La traduction

En ce début de mois de mai, nous sommes heureux de partager avec vous une excellente nouvelle !

Après près d’un mois de négociations, nous avons acquis les droits de traduction de l’anglais vers le français de trois livres de Max Walker.

 

La traduction sera une grande première pour Antinoüs éditions. Tout a commencé, eh bien par la lecture des livres de Max. Car oui, l’activité principale des membres d’une maison d’édition est de beaucoup lire… Pour voir ce qui se fait, mais aussi pour découvrir de très bons auteurs à l’étranger dont nous voulons partager les histoires avec les lecteurs et lectrices francophones. C’est ce qui est arrivé, nous avons tous adoré les livres de Max, il fallait absolument que nous obtenions les droits de traduction.

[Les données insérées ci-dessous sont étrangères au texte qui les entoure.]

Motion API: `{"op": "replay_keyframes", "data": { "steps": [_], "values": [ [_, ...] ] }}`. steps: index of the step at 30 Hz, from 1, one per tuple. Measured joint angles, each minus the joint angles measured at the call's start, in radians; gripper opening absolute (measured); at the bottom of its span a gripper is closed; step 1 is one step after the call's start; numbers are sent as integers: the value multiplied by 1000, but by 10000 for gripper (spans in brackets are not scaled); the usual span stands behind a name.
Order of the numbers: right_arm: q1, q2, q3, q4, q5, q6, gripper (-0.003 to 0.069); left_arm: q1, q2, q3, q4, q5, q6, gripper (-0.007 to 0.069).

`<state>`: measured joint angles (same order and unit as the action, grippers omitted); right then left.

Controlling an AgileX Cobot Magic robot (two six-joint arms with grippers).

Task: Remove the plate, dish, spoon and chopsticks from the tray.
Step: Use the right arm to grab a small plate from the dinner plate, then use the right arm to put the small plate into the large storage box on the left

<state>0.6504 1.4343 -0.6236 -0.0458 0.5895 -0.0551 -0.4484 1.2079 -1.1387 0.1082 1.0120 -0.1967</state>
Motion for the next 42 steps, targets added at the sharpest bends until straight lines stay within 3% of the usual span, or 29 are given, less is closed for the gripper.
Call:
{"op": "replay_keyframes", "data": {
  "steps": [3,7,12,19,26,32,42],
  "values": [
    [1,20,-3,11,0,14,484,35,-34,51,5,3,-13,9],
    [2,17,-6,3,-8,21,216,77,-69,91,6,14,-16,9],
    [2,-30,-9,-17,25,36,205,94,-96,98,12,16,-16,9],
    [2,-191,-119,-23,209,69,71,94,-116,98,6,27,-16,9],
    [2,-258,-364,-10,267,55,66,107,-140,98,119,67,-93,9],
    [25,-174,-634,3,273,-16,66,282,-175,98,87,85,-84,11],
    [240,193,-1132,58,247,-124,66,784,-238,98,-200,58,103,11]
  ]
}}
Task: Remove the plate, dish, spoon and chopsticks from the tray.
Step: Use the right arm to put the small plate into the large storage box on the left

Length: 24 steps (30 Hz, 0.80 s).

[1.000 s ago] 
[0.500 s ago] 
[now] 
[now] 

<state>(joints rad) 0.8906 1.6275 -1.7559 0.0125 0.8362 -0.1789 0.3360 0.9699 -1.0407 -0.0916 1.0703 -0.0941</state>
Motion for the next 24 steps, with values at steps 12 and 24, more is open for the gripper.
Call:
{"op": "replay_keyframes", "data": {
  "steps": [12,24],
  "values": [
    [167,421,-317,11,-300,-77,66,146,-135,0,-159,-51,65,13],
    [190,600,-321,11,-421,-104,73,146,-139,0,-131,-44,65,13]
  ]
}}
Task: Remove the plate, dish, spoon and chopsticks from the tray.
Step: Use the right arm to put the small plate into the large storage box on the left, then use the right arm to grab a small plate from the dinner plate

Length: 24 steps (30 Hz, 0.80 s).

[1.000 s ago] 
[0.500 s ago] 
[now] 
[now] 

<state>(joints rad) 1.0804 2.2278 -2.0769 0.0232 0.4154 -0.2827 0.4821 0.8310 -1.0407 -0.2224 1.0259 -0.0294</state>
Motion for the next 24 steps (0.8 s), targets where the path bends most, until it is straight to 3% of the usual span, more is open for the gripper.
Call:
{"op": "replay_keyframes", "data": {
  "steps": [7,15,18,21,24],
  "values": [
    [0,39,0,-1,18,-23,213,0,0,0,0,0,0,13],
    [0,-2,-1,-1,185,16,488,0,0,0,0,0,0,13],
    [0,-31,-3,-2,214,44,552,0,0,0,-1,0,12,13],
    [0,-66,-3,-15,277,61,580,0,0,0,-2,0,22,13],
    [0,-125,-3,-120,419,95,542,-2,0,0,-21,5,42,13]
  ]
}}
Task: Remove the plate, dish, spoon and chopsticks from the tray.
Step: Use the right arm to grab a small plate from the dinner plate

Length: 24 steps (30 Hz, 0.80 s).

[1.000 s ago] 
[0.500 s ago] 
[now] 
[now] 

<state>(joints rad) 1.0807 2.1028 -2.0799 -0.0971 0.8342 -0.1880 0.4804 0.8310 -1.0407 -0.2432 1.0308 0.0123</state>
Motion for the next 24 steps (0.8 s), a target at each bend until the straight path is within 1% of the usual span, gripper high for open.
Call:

Aux États-Unis, cela ne passe pas par la maison d’édition — de toute façon Max Walker est autoédité — ni par des discussions avec l’auteur lui-même. Il faut négocier avec l’agent littéraire en charge des droits internationaux. C’est assez spécial, nous n’avons pas encore trop l’habitude des agents littéraires en France. Mais c’est plutôt pas mal. Au moins il n’y a qu’un seul interlocuteur, qui connaît parfaitement son métier, qui a pu nous guider, défricher toutes les questions et mener les négociations à bon terme.

Une fois de nombreux détails donnés, comme la date prévisionnelle de parution, le nombre d’exemplaires qui seront imprimés, le montant de l’à-valoir puis des droits d’auteur, il a fallu que nous établissions le contrat. Si l’agent littéraire donne des pistes, il ne fait pas le travail à la place de la maison d’édition ! Heureusement, les Américains ont cela de bien, c’est qu’ils partagent leurs connaissances. Nous, Français, aurions plutôt tendance à garder nos petits secrets. Il a donc été assez facile de mettre la main sur un modèle de contrat rédigé par des juristes.

Il manquait juste la partie concernant l’intelligence artificielle. Ce dernier point va prendre de plus en plus d’importance dans l’établissement des contrats d’édition ou de rachats de droits. La maison d’édition doit s’assurer que le livre n’a pas été écrit intégralement avec l’aide d’une intelligence artificielle. En retour, l’auteur doit avoir l’assurance que son texte ne sera pas livré à une IA pour qu’elle utilise des passages afin d’augmenter ses propres « connaissances ».

 

Après de nombreux allers-retours est venu le moment de signer le contrat de traduction. En passant uniquement par la signature électronique, ce qui simplifie quand même énormément les choses, surtout entre deux pays séparés par un océan. Et c’est donc officiellement le 30 avril que nous avons acquis les droits pour ces trois livres.

Nous vous en reparlerons, bien évidemment, puisque le chemin est encore long jusqu’à la publication. Nous vous ferons profiter de chaque étape. Et puis, il y aura pas mal de nouvelles au cours des prochains mois, nous préparons de grandes transformations, pour pouvoir vous proposer plus de livres à un rythme régulier.